“I never planned to write or draw for kids. It was Tomi Ungerer, a friend of mine, who insisted … practically dragged me, kicking and screaming, into [editor] Ursula Nordstrom’s office. And she convinced me that Tomi was right, I could do children’s books.” — Shel Silverstein
The first time I bumped into the work of Shel Silverstein, he was an aging Lothario whose poems and distinctive line drawings and cartoons graced the pages of Playboy magazine. I was a teenager, and I read this glossy monthly for the quality short stories and lifestyle articles they published. I so treaured this bastion of 20th century literature and taste that I hid my copies of the magazine in a box in my closet so they would not be accidentally lost or destroyed. Silverstein, long, rangy, bald, with a chin-lining beard, was also a songwriter (and folk singer) who provided hits for Johnny Cash and Dr. Hook. However, in true Renaissance-man style, that wasn’t the end of his talents. He wrote books for children too!
He called himself Uncle Shelby, and in 1963 HarperCollins released the first of a series of Uncle Shelby’s tales that would charm children and parents for over 40 years. The earliest book for discussion, his first, is Lafcadio: The Lion Who Shot Back. It seems as though the title tells the whole story. But does it? The hero of the tale doesn’t even have a name when he is introduced. He’s simply a lion, living in the jungle with a bunch of other lions: “if he did have a name … it … wasn’t … like Joe or Ernie … it was more … like … Grograph or Ruggrrg or Grmmff or Grrrrr.” He is awakened by the sound of a gun.

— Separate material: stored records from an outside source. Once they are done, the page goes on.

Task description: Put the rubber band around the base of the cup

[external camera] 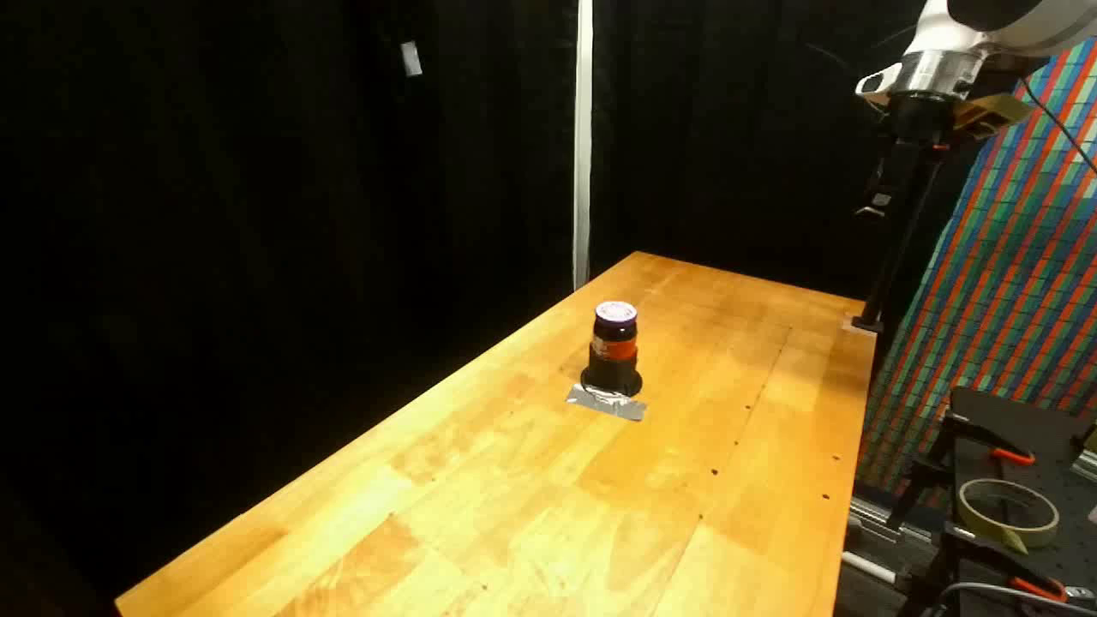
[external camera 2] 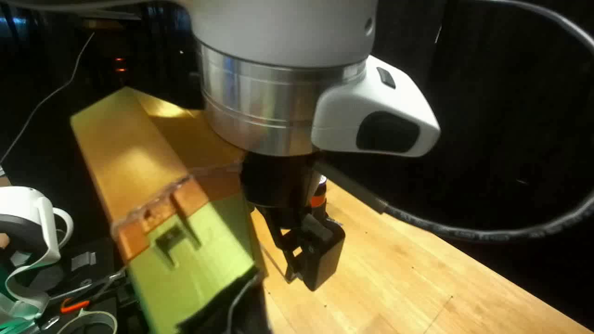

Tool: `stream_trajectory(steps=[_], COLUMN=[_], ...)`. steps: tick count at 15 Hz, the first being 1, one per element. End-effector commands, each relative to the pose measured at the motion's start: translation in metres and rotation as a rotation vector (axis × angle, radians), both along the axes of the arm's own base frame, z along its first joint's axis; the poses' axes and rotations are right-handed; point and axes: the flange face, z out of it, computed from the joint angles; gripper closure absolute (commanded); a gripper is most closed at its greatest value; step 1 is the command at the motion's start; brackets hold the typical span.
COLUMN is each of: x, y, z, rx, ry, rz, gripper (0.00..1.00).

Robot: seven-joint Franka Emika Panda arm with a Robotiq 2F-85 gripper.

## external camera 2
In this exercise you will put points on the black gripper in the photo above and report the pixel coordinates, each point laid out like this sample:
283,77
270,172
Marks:
279,183

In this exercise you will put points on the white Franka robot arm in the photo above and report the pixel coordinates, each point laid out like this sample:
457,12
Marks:
279,94

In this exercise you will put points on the green and orange block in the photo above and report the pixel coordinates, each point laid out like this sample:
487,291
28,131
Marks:
154,187

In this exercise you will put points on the black equipment bag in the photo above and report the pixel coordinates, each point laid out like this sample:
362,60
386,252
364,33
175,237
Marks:
93,279

The great white hunter confronts our lion and, after a brief negotiation in which the lion volunteers to act as a lion skin rug in front of his fire without all the shooting, discovers that the man forgot to load his gun. This proves to be a costly mistake as the lion eats the hunter and takes possession of his rifle. After some practice he finds himself able to shoot quite well, and begins a collection of “hunter skin rugs.” He is taken to the city by an entrepreneur who names him Lafcadio and makes him a star. How does it end? Well, that would be cheating. Uncle Shelby spins a clever and playful yarn. Suffice it to say you’ll be pleasantly surprised.
(HarperCollins, 1963)
A Giraffe and a Half followed the next year. It’s an imaginative example of one of those add and subtract prose poems that children find so appealing. I should mention that Silverstein’s books are all filled with his quaint and humourous pen and ink drawings to illustrate the tales. In this volume, a little boy starts with a giraffe — stretches him by half — puts on a hat in which resides a rat — dresses him in a suit that looks rather cute — well, you get the idea. About halfway through he starts removing the items until at the end of the book there’s a little boy with a giraffe. The rhyming and juxtaposition are fun and entertaining. It’s not rocket science, but then it doesn’t take rocket science to entertain a 5 or 6 year old. We road tested these stories on my wife’s kindergarten class … and teacher got a laugh too!
(HarperCollins, 1964)
The Missing Piece is a brief fable about a circle with a piece missing (as you might imagine). Dissatisfied with life as an incomplete sphere he rolls clumsily along trying to assimilate many and varied pieces and having adventures. It all comes down to not being happy with the way you are. Sound familiar? Uncle Shelby provides a sly and satisfying conclusion, which should keep everyone happy, except for the real stick-in-the-mud out there. The drawings are primitive and absolutely delightful.
(HarperCollins, 1976)
While The Missing Piece is, well, “missing” from the first book, it is (dare I say it?) the pièce de resistance of the second volume. The Missing Piece Meets the Big O is an equally charming fable teaching a different (but every bit as important) lesson. The Missing Piece shows us that we can be happy just the way we are while … Meets the Big O teaches us that change is not only possible, but sometimes is as healthy as it is inevitable. These two complementary books are my favourites of this Silverstein collection.
(HarperCollins, 1981)
The final book is an anthology of unrelated poems and drawings entitled Falling Up. Silverstein understood the child’s mentality. He knew to avoid the sentimentality and treacle which pervades the weakest of children’s literature. He understood the young person’s fascination with jokes and worms and mice and bodily functions, and the edge that is often required to keep kids interested.
“I tripped on my shoelace
and I fell up—[high in the sky ’til]
…it got me so dizzy
when I looked around,
I got sick to my stomach
and I threw down.”
You get the idea? A sneaky cousin goes for a ride in a washing machine; a dancing bear escapes from a county fair; the furniture got broke — HOW?
“The hand of the clock
punched the foot of the bed,
so the foot of the bed
kicked the seat of the chair,
so the seat of the chair
sat on the head of the table…”
And on it went until nothing was left but “sawdust and springs.” Brilliant and hilarious, and lots of fabulously funny drawings to illustrate the poems.
(HarperCollins, 1996)
Silverstein (who died of a heart attack in 1999) was much more than the aging Lothario who was Hef’s right-hand man. He was more than the singer-songwriter who was “being swallowed by a boa constrictor,” or found himself on “the cover of the Rolling Stone.” He was a gifted and sensitive author of books for young people who managed to write in a way that would entertain parents and kids alike. So that no one would get that sinking feeling when their little girl says, “Read …the Big O again, Daddy.”
Thanks, Uncle Shelby.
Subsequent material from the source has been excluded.